**Work task:** Scan the records below for the line with "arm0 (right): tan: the" and the line with "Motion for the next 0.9". Repeat those two lines and every line between them exactly, and nothing else.

**Given records:**
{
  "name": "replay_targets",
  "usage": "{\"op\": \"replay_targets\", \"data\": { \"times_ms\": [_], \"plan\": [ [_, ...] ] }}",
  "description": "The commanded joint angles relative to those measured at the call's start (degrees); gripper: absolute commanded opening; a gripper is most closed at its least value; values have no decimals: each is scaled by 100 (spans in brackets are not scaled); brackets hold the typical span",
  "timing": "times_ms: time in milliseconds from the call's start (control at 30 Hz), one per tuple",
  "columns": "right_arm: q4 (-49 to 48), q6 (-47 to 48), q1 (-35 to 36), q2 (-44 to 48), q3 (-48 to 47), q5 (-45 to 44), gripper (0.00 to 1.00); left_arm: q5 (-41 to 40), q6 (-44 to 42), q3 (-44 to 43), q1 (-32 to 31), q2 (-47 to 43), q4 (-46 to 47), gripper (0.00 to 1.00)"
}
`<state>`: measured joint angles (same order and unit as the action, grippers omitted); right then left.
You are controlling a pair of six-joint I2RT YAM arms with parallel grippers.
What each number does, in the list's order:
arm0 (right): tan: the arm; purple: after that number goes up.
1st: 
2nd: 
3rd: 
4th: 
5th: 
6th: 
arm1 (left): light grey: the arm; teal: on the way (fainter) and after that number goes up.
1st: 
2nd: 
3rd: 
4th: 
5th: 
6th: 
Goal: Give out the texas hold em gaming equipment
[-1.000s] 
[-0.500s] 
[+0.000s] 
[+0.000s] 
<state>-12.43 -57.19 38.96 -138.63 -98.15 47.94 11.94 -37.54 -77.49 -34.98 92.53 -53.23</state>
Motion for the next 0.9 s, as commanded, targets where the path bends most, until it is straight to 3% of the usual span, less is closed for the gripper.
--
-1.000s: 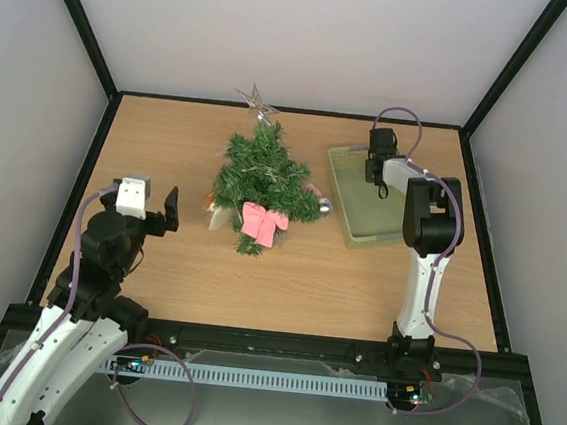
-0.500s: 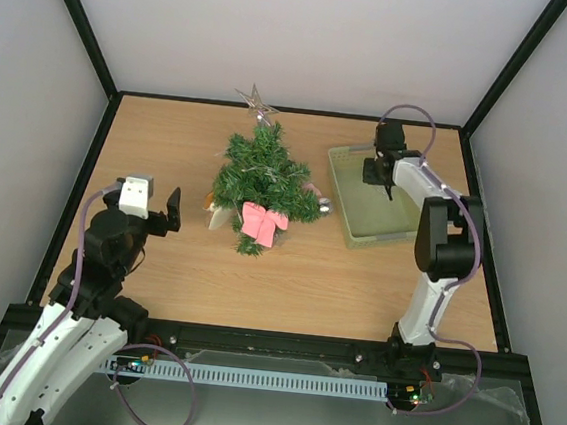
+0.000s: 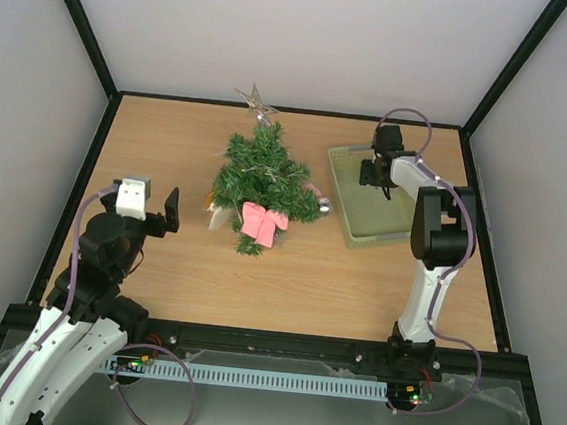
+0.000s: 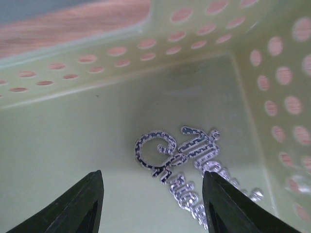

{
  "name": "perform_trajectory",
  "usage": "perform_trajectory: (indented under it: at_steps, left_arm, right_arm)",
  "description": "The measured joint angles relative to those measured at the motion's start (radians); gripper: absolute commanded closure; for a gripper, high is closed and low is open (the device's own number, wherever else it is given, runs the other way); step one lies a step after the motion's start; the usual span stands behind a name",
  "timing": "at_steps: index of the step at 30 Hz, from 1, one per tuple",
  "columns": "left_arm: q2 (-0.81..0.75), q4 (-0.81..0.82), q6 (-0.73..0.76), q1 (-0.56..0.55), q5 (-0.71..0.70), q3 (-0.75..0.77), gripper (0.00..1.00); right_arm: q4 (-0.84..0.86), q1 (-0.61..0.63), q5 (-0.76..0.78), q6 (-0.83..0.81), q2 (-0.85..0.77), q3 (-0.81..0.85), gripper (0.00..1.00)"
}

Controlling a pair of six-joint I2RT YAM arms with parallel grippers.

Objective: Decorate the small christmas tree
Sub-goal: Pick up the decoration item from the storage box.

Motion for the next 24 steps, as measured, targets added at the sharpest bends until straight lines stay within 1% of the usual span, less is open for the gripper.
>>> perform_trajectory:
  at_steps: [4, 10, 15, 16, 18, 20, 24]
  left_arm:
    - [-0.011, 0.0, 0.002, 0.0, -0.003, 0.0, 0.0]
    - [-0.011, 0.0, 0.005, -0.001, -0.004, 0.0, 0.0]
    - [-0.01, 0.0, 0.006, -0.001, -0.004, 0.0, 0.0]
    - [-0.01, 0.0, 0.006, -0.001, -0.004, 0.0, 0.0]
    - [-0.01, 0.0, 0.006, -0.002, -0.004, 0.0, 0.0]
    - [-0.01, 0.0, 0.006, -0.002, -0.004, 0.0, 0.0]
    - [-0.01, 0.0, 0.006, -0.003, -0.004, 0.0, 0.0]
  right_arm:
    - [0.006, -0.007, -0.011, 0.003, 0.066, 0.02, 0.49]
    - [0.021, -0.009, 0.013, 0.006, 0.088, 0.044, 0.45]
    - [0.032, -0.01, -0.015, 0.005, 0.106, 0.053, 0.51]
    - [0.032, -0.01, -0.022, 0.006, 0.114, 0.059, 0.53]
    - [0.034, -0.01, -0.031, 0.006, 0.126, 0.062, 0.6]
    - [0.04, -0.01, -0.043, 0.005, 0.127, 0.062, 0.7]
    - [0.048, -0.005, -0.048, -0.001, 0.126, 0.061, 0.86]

**Response:**
arm0 (right): tan: the arm; purple: after that number goes up.
1st: 
2nd: 
3rd: 
4th: 
5th: 
6th: 
arm1 (left): light grey: the arm; teal: on the way (fainter) and after that number goes up.
1st: 
2nd: 
3rd: 
4th: 
5th: 
6th: 
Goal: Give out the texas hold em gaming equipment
[-1.000s] 
[-0.500s] 
[+0.000s] 
[+0.000s] 
<state>-12.43 -57.19 38.96 -138.63 -98.15 47.94 11.94 -37.54 -77.49 -34.98 92.53 -53.23</state>
Motion for the next 0.9 s, as commanded, targets where the path bends most, until it is straight to 3% of the usual span, less is closed for the gripper.

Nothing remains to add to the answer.